29. Masih Belum

6 0 0
                                    

Jam menunjukkan pukul 19.46, masih setengah jam lagi Adrian akan keluar dari ruangan kerjanya. Diara  membawakan segelas teh hangat menuju lantai 2. Ia berharap dengan minuman itu bisa membantu kerja suaminya yang terlihat benar-benar sibuk.

“Teh buat siapa, Ra?” tanya Bu bu Aliah yang sedang menonton tv di ruangan tengah.

“Buat Mas Adrian, Bu,” jawab Diara dengan pelan.

Bu Aliah menatap datar kepada Diara yang berjalan menuju tangga. ‘apa Diara bisa mengubah sikap Adrian yang satu ini ya?’ batinnya berpikir.

Pintu ruangan kerja itu terkunci dari dalam saat Diara mencoba membukanya. Diara mengetuk pintu ruangan kerja Adrian 2 kali.

“Kenapa Mas Adrian selalu mengunci pintu ini, sih?” gumam Diara dengan rasa penasarannya.

Selang beberapa saat, Pintu ruangan itu terbuka, Adrian melihat Diara dengan tatapan datar, salah satu hal yang tidak disukai Adrian adalah ada yang menganggunya saat di ruangan itu.

“Ada apa, Ra?” tanya Adrian.

“Aku buatkan teh untuk, Mas,” jawab Diara dengan tersenyum.

Adrian mengusap dahinya, ia tidak boleh egois, Diara juga tidak tahu ketidak sukaannya tentang yang satu ini, apalagi saat di rumah Diara, gadis itu menemaninya selama bekerja di ruang tamu.

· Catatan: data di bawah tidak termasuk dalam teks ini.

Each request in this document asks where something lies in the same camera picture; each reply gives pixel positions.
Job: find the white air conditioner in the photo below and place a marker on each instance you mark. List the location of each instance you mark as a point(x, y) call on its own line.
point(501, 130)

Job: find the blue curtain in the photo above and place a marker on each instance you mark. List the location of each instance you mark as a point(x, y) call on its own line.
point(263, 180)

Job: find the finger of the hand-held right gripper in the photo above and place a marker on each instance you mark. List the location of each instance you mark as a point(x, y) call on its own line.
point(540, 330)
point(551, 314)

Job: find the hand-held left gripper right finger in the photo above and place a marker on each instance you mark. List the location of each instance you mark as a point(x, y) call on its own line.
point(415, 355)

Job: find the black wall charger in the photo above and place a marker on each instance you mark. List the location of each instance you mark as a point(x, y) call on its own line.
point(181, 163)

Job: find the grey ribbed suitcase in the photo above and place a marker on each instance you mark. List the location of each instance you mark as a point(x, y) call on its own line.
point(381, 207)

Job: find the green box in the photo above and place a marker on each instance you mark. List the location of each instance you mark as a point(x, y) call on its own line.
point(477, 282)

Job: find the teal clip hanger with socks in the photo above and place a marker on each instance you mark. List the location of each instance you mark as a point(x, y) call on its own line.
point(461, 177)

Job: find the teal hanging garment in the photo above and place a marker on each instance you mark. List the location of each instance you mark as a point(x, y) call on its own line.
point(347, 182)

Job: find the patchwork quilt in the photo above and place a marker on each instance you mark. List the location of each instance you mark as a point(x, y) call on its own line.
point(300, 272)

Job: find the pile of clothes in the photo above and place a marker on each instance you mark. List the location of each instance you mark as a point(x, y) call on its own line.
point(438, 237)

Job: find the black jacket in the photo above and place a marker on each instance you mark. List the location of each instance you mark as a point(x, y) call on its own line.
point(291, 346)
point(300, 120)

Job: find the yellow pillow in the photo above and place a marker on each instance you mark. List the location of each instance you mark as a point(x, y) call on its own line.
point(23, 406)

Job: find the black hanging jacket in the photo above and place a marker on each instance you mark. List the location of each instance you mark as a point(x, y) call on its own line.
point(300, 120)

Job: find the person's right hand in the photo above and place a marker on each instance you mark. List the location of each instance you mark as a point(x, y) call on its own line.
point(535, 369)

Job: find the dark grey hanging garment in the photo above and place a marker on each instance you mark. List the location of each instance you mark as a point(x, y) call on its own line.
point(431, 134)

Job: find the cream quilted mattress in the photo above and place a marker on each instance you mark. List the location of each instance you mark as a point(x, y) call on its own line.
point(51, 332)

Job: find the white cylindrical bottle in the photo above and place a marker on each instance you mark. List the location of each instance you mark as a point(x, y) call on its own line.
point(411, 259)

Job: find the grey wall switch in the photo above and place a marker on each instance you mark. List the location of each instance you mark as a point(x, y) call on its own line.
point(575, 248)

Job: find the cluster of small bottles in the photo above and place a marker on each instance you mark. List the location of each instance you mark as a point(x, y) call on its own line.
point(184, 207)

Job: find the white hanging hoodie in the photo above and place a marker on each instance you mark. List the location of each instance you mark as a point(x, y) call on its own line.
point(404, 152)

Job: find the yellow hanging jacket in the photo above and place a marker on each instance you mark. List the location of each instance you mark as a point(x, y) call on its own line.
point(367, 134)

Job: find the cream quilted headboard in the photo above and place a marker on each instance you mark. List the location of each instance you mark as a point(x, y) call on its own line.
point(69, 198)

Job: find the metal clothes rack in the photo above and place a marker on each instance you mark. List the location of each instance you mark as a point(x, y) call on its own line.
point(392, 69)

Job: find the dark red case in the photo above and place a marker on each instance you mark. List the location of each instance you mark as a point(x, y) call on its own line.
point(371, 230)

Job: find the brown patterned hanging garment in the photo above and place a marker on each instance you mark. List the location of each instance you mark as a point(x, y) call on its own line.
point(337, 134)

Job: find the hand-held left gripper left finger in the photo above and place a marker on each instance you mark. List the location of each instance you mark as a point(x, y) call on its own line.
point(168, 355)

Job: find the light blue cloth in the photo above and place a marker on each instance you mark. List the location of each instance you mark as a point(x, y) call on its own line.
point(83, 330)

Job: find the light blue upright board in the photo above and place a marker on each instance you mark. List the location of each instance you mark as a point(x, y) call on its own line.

“Makasih ya, Ra,” gumam Adrian sembari mengambil gelas teh bikinan Diara.

“Aku nggak boleh masuk ya, Mas,” ucap Diara saat melihat Adrian hendak menutup pintu.

Adrian menarik nafas kasar, ia membukakan pintu lebih lebar untuk Diara.

“Kalau Mas nggak suka, aku nggak apa-pa kok,” ucap Diara yang merasakan ketidak sukaan Adrian atas ucapannya tadi.

Adrian tersenyum, “masuklah, temani aku di dalam,” ucap Adrian.

Diara tersenyum senang, ia kemudian mengikuti langkah Adrian untuk masuk ke dalam.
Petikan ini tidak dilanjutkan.